Kramer moved swiftly round in a wide circle, coming up on the pair of telephone boxes from behind. There were no sounds of speech coming through the rear wall of the far box, although he pressed an ear gently against it to check this. The bastard was just standing there, waiting for Wilson to step into the empty box and dial his number, and then he would plug him. The timing of the whole thing was pretty good too, considering how long Wilson would have taken to reach the garage, had there been nobody around to save his bacon.
As Kramer ed
ged around the side of the near box, he saw to his annoyance that the hitch-hiker had returned, and was crouched about seventy yards away, taking something out of his haversack. The hitch-hiker had not noticed him, however, by all appearances, and so could probably be safely ignored.

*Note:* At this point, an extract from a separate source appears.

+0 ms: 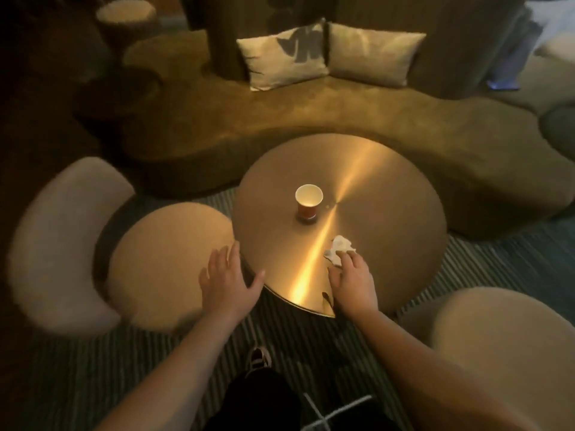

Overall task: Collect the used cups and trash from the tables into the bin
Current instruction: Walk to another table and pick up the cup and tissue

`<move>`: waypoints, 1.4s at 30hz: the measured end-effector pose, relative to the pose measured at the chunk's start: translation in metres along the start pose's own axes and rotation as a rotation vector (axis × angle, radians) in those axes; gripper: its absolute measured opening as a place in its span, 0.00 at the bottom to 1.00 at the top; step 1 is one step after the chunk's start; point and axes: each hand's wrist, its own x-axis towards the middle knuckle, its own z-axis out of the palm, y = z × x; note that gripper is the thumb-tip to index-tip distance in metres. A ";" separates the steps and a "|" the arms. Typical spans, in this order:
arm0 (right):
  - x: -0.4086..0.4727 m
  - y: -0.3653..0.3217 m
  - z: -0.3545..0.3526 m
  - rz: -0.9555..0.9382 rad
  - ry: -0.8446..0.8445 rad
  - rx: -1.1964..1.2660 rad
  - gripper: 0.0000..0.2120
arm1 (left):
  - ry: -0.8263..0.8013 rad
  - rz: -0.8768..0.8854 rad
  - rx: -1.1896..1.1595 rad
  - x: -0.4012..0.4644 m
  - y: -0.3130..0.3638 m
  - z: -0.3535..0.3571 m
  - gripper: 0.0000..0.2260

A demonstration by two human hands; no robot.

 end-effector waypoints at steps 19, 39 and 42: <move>0.088 0.024 0.048 0.199 -0.094 -0.238 0.36 | -0.216 0.523 -0.091 0.219 0.107 0.071 0.50; 0.077 0.034 0.088 0.363 0.083 -0.161 0.20 | -0.243 0.670 -0.268 0.207 0.132 0.108 0.36; 0.054 0.035 0.075 0.423 0.143 -0.097 0.19 | -0.269 0.714 -0.234 0.187 0.133 0.100 0.35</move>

The big problem was whipping open that far door fast enough to disarm the killer before he had time to react. Some sort of distraction would be the answer, but it wasn’t easy to think of one which mightn’t alert him. Then Kramer was seized by a sudden temptation to hear exactly what it was that he said to his victims before pulling the trigger, and just how this strange mixture of an accent sounded.
He paused, took out the scrap of paper with the number on it, memorized the digits, put it away and decided to kill two birds with one stone, as it were. Neither would this be anything as difficult as it might seem. The nearside telephone box had three things going for it: it was vacant, of course; the vandals had removed its door completely, so the killer would not be listening for any opening and closing; and best of all, it wasn’t a large telephone box, which meant that Kramer could remain on the concrete outside—out of the firing line—while he put through the call.
Before stepping up to the front of the empty box, he glanced round to make sure there were no kids, petrol-pump attendants or other encumbrances who might either get hurt or precipitate the action by becoming nosy at the last moment. There was none. The hitch-hiker had settled down on a patch of lawn, and was connecting together what looked like one of those small, take-apart tent poles.
Kramer made his move. He reached into the telephone box, lifted the receiver, dialed the number with the muzzle of his magnum, and was not at all surprised to hear the ringing tone without there being a reciprocal ringing sound from the other box beside him. The killer would have anticipated what an immediate give-away this could be, and had no doubt disconnected the bell leads in his instrument. He had no need to be alerted by the bell, not when a hand, pressed against the plywood division, would easily pick up the distinctive vibration of the dial being turned and allowed to return to zero. After feeling the vibrations cease, he would probably wait about twenty seconds before lifting the receiver on his side. What followed after that would be the fascinating part. Kramer stood poised outside the box, ready to plunge his five-cent piece into the slot at the very moment the call was answered.